La thèse d’Alhajji met utilement en lumière les motivations géoéconomiques sous-jacentes aux politiques énergétiques et maritimes. L’énergie peut renforcer l’influence des pétrodollars, la compétitivité industrielle, le développement technologique et l’influence stratégique. Son lien entre le contrôle des points de passage stratégiques et la domination de l’IA reflète le fait que les centres de données et les technologies de pointe nécessitent des sources d’énergie importantes, fiables et abordables. Il attire également l’attention sur la façon dont des primes d’assurance et des coûts de risque plus élevés sur les cargaisons du Golfe peuvent désavantager les concurrents asiatiques tout en profitant indirectement aux producteurs américains. Cependant, son argument exagère le rôle des États-Unis dans la manipulation et minimise les conséquences imprévues et les réalités multipolaires.

Les perturbations énergétiques font grimper les prix mondiaux, pénalisant les consommateurs américains et leurs alliés, ainsi que leurs concurrents. La diversification asiatique est antérieure à la crise actuelle et témoigne d’une gestion des risques à long terme plutôt que d’un plan US coordonné. Les affirmations selon lesquelles les États-Unis exercent un « contrôle » précis grâce aux assurances et aux escortes navales occultent les limites militaires, les répercussions diplomatiques et l’influence persistante de l’Iran et des Houthis.

La survie du régime iranien pourrait davantage découler de calculs militaires et de risques d’escalade que d’une stratégie US délibérée. Par ailleurs, les investissements de la Chine dans le cadre des « Nouvelles routes de la soie » (BRI) et les liens entre la Russie et l’Iran démontrent la résilience de réseaux alternatifs. Bien que l’interprétation d’Alhajji risque de verser dans le complotisme, elle offre un prisme utile pour comprendre comment le levier que constituent les points de passage stratégiques peut servir une politique industrielle et technologique plus large.

Implications et évaluations stratégiques

Les « guerres des corridors » accélèrent les initiatives de renforcement de la résilience des chaînes d’approvisionnement. L’Inde reste fortement exposée via le détroit d’Ormuz pour le GPL et le GNL, ainsi que partiellement pour le pétrole brut, bien qu’elle augmente ses importations en provenance de Russie et ses réserves stratégiques. Ces mesures offrent une certaine protection contre les pénuries mais ne peuvent éliminer la volatilité des prix ni les perturbations plus larges du marché. La Chine, dépendante de l’énergie du Golfe, promeut la « Route de la soie polaire » et des alternatives terrestres, bien que les routes arctiques nécessitent un accès à proximité du Groenland, comme le souligne Alhajji. L’Europe développe ses infrastructures de GNL et renforce son engagement dans le « Corridor médian ».

Sur le plan militaire, les points de passage stratégiques favorisent les acteurs asymétriques. L’Iran peut recourir aux mines et à des groupes affiliés, tandis que les Houthis peuvent déployer des drones pour compliquer la riposte des grandes puissances.
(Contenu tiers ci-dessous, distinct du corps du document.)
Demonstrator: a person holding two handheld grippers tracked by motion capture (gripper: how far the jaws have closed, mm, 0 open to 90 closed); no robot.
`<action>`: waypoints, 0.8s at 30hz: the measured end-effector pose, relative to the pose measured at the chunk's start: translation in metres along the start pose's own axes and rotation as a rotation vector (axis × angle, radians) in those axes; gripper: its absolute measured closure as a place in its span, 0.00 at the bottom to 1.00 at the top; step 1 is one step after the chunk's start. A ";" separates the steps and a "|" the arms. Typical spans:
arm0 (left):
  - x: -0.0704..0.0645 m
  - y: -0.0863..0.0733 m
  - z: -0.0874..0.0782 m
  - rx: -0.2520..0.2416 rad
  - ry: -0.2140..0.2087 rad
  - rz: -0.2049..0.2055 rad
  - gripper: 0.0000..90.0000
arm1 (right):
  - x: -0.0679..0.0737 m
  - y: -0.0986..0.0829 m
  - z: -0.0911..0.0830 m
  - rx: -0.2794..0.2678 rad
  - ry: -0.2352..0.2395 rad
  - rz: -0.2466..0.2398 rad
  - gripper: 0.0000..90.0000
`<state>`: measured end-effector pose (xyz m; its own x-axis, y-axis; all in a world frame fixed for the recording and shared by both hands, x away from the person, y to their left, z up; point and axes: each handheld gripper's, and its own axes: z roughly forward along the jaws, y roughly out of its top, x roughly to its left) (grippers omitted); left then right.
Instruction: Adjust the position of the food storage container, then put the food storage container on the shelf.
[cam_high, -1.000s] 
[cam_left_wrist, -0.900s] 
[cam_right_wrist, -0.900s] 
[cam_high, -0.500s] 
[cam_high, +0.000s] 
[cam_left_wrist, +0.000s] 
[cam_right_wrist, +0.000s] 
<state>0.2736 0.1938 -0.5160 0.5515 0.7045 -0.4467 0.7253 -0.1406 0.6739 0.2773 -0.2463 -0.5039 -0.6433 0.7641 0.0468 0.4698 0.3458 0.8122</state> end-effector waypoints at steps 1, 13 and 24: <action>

Les opérations navales dirigées par les États-Unis peuvent sécuriser temporairement les voies maritimes, mais risquent aussi d’exacerber les tensions. Sur le plan économique, des fermetures prolongées augmentent les coûts de transport et d’assurance, tandis que les déviations d’itinéraires peuvent ajouter 10 à 14 jours de trajet et des milliers de dollars de frais par conteneur. Les perturbations dans l’approvisionnement en engrais et en produits chimiques peuvent également aggraver les risques pour la sécurité alimentaire. Plus largement, les guerres des corridors mettent en lumière la fragilité de la mondialisation. Bien que les initiatives BRI et IMEC promettent une diversification, elles pourraient créer de nouveaux points de passage critiques ou de nouvelles dépendances. Les objectifs climatiques se heurtent également aux réalités des énergies fossiles, la sécurisation des approvisionnements en pétrole et en gaz pouvant retarder le déploiement des énergies renouvelables. Les marchés de prédiction, qui estiment à environ 50 % la probabilité d’une normalisation de la situation à Ormuz d’ici fin 2026, soulignent l’incertitude persistante.

Conclusion

Les guerres des corridors marquent une transition vers une « guerre menée par d’autres moyens », passant par la logistique, les infrastructures, le commerce et les flux énergétiques. Les cas d’Ormuz, de Bab el-Mandeb et de la mer Rouge illustrent comment l’influence exercée sur des passages étroits peut se traduire par une puissance dépassant largement leur cadre géographique immédiat. L’analyse d’Alhajji met en évidence l’opportunisme stratégique des États-Unis, notamment le lien entre sécurité maritime, politique industrielle, exportations d’énergie et concurrence technologique. Toutefois, son argumentation gagnerait à être nuancée quant aux coûts pour les alliés et les consommateurs, à l’autonomie des acteurs régionaux et à la capacité des rivaux à s’adapter grâce à des réseaux alternatifs.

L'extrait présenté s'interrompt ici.